**What you are asked to do**
A verbatim copy of all the data is required; the pictures should not appear in it.

**Collected material**
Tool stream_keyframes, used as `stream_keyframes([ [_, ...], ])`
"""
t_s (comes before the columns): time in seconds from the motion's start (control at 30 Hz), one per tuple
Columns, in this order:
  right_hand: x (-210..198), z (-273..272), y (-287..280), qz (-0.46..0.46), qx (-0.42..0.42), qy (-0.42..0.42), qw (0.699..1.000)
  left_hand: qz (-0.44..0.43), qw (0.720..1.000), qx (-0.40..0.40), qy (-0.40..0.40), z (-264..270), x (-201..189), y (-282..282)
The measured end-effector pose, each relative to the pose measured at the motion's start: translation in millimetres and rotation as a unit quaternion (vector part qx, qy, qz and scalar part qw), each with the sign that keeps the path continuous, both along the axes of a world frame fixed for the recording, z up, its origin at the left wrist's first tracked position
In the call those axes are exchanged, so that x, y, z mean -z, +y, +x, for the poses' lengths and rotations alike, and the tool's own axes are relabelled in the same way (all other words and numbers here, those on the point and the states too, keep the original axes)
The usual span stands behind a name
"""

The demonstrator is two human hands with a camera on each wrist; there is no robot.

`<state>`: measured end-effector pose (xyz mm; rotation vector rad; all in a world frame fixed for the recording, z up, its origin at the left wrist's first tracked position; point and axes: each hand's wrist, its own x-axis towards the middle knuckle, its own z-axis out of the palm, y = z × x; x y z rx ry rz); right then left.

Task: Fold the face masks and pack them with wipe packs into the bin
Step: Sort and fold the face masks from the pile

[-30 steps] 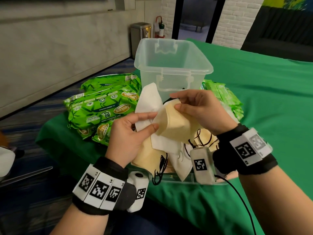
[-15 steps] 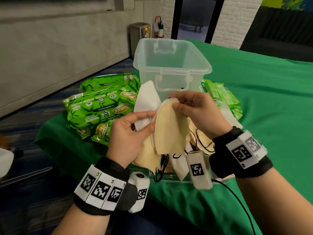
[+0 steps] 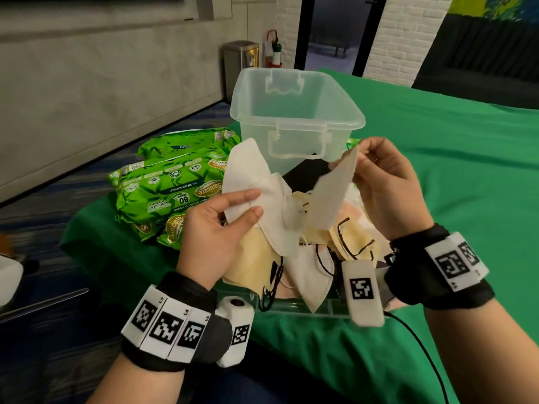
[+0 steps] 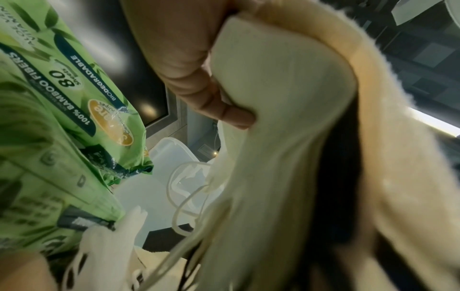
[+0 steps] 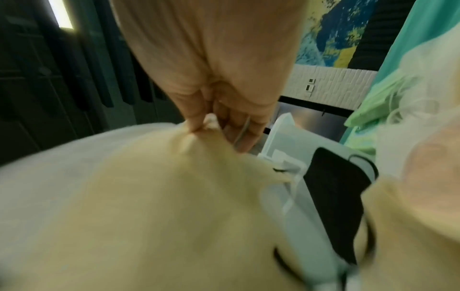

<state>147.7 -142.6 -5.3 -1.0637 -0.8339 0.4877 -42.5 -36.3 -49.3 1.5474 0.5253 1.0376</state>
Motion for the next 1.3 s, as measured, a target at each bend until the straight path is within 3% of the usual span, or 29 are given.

**Exercise output**
Tool stream_keyframes, used as `stream_keyframes([ [_, ...], ])`
"""
t_s (comes before the columns): time in seconds from the motion's start (control at 30 Hz), one per tuple
Columns, in this order:
  right_hand: x (-210..198), z (-273..272), y (-287..280), qz (-0.46..0.46), qx (-0.42..0.42), qy (-0.42..0.42), qw (0.699..1.000)
  left_hand: qz (-0.44..0.43), qw (0.720..1.000), qx (-0.40..0.40), qy (-0.40..0.40), z (-264..270), x (-201..189), y (-282..282)
The measured end-effector pose, each relative to the pose measured at the motion's start: translation in millimetres and rotation as a unit quaternion (vector part qx, qy, qz and scalar part qw), each with the sign that keeps the path continuous, both along the axes of a world frame fixed for the recording, z up, its origin at the left wrist's first tracked position
In the call those axes are exchanged, so that x, y, z mean -z, +y, +x, for the poses' lengths and rotations alike, and the tool's own axes are relabelled in the same way (all other words and numbers here, those on the point and the states too, keep the original axes)
The usual span stands behind a name
"""

The demonstrator is two human hands with a camera on each wrist; there is no robot.

`<state>`: measured end-effector pose (xyz mm; rotation vector rad; all in a world frame fixed for the recording, z up, its origin at the left wrist's first tracked position; point and axes: each hand's wrist, its own x-axis towards the middle knuckle, its own z-axis out of the palm, y = z × x; x y z rx ry rz); right then left.

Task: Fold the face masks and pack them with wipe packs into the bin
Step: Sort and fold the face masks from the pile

[-30 steps] 
[-15 steps] 
[+0 steps] 
[+0 steps] 
[+0 steps] 

<state>147.7 -142.6 -5.3 -1.0637 -0.8339 0.4877 -42.5 -36.3 -49.3 1.5474 0.5253 1.0376</state>
Motion for the next 1.3 s, as measured, a target at each bend until the straight path is within 3% of the usual span, or 29 are given.

No more output is expected here.